- _Work item_
All lines holding the word "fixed" in the listing below need to be copied.
+ + + + + + +
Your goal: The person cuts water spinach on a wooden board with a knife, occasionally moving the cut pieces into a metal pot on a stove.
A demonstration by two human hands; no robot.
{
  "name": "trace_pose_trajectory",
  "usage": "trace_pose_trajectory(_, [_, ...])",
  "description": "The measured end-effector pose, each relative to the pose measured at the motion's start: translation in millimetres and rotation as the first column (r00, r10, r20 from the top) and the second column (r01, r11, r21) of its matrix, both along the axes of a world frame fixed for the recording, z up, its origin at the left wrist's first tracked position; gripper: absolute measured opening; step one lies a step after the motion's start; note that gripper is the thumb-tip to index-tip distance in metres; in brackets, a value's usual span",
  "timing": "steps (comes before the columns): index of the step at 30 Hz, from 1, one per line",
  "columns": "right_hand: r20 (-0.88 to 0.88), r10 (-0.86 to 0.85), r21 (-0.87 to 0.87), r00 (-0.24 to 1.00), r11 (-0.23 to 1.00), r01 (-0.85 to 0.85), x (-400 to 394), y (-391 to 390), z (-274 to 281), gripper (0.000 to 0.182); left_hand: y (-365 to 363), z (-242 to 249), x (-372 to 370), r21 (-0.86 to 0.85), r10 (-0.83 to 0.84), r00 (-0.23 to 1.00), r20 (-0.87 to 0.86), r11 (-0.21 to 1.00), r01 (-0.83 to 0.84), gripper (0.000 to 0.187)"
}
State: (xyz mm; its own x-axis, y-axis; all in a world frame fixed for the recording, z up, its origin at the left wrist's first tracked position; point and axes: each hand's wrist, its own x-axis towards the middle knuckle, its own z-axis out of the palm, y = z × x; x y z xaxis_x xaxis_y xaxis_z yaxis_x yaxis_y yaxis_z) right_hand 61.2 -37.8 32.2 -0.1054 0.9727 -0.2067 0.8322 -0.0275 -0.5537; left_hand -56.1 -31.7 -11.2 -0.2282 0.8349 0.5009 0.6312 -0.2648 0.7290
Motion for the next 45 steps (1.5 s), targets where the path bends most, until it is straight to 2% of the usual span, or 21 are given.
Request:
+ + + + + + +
- _Exercise result_
  "description": "The measured end-effector pose, each relative to the pose measured at the motion's start: translation in millimetres and rotation as the first column (r00, r10, r20 from the top) and the second column (r01, r11, r21) of its matrix, both along the axes of a world frame fixed for the recording, z up, its origin at the left wrist's first tracked position; gripper: absolute measured opening; step one lies a step after the motion's start; note that gripper is the thumb-tip to index-tip distance in metres; in brackets, a value's usual span",
State: (xyz mm; its own x-axis, y-axis; all in a world frame fixed for the recording, z up, its origin at the left wrist's first tracked position; point and axes: each hand's wrist, its own x-axis towards the middle knuckle, its own z-axis out of the palm, y = z × x; x y z xaxis_x xaxis_y xaxis_z yaxis_x yaxis_y yaxis_z) right_hand 61.2 -37.8 32.2 -0.1054 0.9727 -0.2067 0.8322 -0.0275 -0.5537; left_hand -56.1 -31.7 -11.2 -0.2282 0.8349 0.5009 0.6312 -0.2648 0.7290

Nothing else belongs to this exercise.